Em meio aos atos sacros da pequena capela da fazenda, sob a responsabilidade de minha avó e suas assistentes, outras pessoas se movimentavam para compor a cena alusiva aos sacrifícios de Jesus em sua paixão. Homens feitos se vestiam de gibões de vaqueiro, feitos de couro curtido, com caretas de gado a lhes cobrir o rosto, chocalhos pendurados nos ombros e armados de chiqueiradores. Com isso, passavam a montar guarda permanente em volta do território escolhido para o Sítio do Judas. Ali ficavam, fixados ao solo da bagaceira, galhos de árvores arranjados com frutas, rapaduras, bananeiras e outras prendas. Próximos à beira do caminho usual, as pessoas que circulavam nas imediações se viam na condição de se livrar da agressividade desses feitores, donos postiços daquele pedaço de chão.
As máscaras escondiam a identidade verdadeira dos que desempenhavam o papel de vilão, cobertos pela impunidade, a causar temor à criançada e aos adultos que se aventurassem a roubar o sítio como parte da trama.
Chegada a noite, os folguedos prosseguiam, envolvendo ações típicas daquele povo rude. Outro aspecto também me ficou retido nas malhas dessas recordações, quando conheci o jogo que implicava na prática de enterrarem um galo no centro de grande círculo, deixando de fora tão só a cabeça da ave. Os participantes, de olhos vendados, depois de girados sucessivas vezes, recebiam uma longa vara e com ela passavam a bater a esmo, procurando executar o bicho indefeso. Quem acertasse o alvo, ganhava prêmios e ovação dos espectadores postados em volta, numa algazarra que invadia a noite e contagiava a escuridão.
Da idade entre três e quatro anos, me conformei pouco tempo presenciando aquilo tudo. Em pânico, sobrou-me de único caminho retornar para casa acompanhado de pessoa adulta nem um pouco satisfeita de perder a festa, dado se tratar de coisa rara naquele afastado mundo.

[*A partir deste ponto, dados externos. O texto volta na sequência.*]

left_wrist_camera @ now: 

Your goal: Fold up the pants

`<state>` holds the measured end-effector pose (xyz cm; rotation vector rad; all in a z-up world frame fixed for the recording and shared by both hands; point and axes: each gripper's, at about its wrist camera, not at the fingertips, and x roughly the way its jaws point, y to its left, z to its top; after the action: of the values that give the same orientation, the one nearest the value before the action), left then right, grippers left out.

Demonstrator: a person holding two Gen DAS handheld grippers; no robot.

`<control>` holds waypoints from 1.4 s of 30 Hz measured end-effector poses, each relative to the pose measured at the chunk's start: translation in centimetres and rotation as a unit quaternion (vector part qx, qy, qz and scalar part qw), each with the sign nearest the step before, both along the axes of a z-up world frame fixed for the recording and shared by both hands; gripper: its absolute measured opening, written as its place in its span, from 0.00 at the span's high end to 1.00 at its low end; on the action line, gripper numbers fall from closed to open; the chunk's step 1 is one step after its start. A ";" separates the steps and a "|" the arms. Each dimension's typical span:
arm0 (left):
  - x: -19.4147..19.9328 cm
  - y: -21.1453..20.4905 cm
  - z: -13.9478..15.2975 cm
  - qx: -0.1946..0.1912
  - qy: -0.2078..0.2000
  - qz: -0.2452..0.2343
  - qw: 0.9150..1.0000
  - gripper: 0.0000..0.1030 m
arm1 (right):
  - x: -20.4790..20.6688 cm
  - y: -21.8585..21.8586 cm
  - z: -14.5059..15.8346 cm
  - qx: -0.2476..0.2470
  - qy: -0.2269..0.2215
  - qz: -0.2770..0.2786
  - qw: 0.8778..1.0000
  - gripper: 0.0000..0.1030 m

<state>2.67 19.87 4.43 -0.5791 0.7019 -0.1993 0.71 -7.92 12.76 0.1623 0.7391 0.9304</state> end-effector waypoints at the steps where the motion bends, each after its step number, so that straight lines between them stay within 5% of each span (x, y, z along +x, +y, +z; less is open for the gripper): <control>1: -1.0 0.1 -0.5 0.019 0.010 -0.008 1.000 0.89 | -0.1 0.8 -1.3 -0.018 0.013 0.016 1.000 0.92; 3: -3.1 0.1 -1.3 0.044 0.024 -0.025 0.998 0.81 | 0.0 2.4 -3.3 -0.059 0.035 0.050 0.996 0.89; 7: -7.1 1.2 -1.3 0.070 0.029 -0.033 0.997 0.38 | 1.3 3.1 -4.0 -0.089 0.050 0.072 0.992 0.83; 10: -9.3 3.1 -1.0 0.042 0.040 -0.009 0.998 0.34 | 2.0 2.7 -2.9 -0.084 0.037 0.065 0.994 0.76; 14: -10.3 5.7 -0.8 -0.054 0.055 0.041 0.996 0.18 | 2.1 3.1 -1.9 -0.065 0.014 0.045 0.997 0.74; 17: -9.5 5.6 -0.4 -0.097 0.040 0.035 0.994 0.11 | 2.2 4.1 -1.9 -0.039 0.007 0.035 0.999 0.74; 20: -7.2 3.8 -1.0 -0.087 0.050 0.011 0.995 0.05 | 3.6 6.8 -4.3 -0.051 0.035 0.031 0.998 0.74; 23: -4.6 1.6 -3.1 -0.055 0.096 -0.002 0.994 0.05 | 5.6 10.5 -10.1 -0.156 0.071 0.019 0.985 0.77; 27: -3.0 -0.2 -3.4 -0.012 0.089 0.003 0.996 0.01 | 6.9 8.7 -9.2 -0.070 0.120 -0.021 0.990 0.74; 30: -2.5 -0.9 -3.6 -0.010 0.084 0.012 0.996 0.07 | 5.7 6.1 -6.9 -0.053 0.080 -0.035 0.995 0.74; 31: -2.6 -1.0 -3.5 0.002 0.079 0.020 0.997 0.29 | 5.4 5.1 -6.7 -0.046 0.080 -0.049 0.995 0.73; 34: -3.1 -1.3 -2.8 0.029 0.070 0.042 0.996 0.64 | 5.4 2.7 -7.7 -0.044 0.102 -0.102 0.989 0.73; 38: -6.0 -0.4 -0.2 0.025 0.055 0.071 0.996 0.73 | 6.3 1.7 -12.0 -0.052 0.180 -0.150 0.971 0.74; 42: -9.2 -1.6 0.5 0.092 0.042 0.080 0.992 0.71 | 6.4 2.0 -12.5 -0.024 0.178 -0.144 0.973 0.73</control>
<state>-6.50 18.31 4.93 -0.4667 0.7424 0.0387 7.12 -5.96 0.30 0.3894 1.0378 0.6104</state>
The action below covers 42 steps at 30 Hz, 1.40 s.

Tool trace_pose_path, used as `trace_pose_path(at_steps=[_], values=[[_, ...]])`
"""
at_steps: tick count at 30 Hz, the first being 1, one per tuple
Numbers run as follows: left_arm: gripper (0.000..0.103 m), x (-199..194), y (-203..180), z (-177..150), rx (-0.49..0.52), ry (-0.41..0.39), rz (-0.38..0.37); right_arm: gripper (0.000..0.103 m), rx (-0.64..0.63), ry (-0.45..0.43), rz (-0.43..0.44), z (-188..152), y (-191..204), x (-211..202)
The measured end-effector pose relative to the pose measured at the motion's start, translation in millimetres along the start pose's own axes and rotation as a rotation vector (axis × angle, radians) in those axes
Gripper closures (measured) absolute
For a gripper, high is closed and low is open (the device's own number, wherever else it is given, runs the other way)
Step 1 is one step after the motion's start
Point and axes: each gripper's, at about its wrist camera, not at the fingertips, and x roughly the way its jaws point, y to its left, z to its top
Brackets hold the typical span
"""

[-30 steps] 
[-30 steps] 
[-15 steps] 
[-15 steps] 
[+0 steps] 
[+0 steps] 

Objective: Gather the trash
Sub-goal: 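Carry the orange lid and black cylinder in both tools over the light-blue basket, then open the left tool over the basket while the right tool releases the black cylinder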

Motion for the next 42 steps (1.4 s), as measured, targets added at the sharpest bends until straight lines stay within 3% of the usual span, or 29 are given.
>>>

Deitado, insone, acompanhava de ouvidos fixos, bem longe, as pancadas tétricas contra o solo, sob os gritos desesperados do galo, entremeados da farra alucinada dos circunstantes, barulho intenso a se manter até tarde da noite, trazendo clima sombrio a envolver o meu espírito. Afloravam diversas interrogações quanto à razão daquilo, o porquê do sacrifício. Uma dose qualquer de crueza marcava-me o sentido desses costumes primitivos, refletida nos modos comunitários que, mesmo agora, meio século depois, inquietam nas entranhas perguntas vagas a propósito de nossa natureza humana, afeita a gestos vulgares da mais fria violência adotada na forma de instrumento de poder.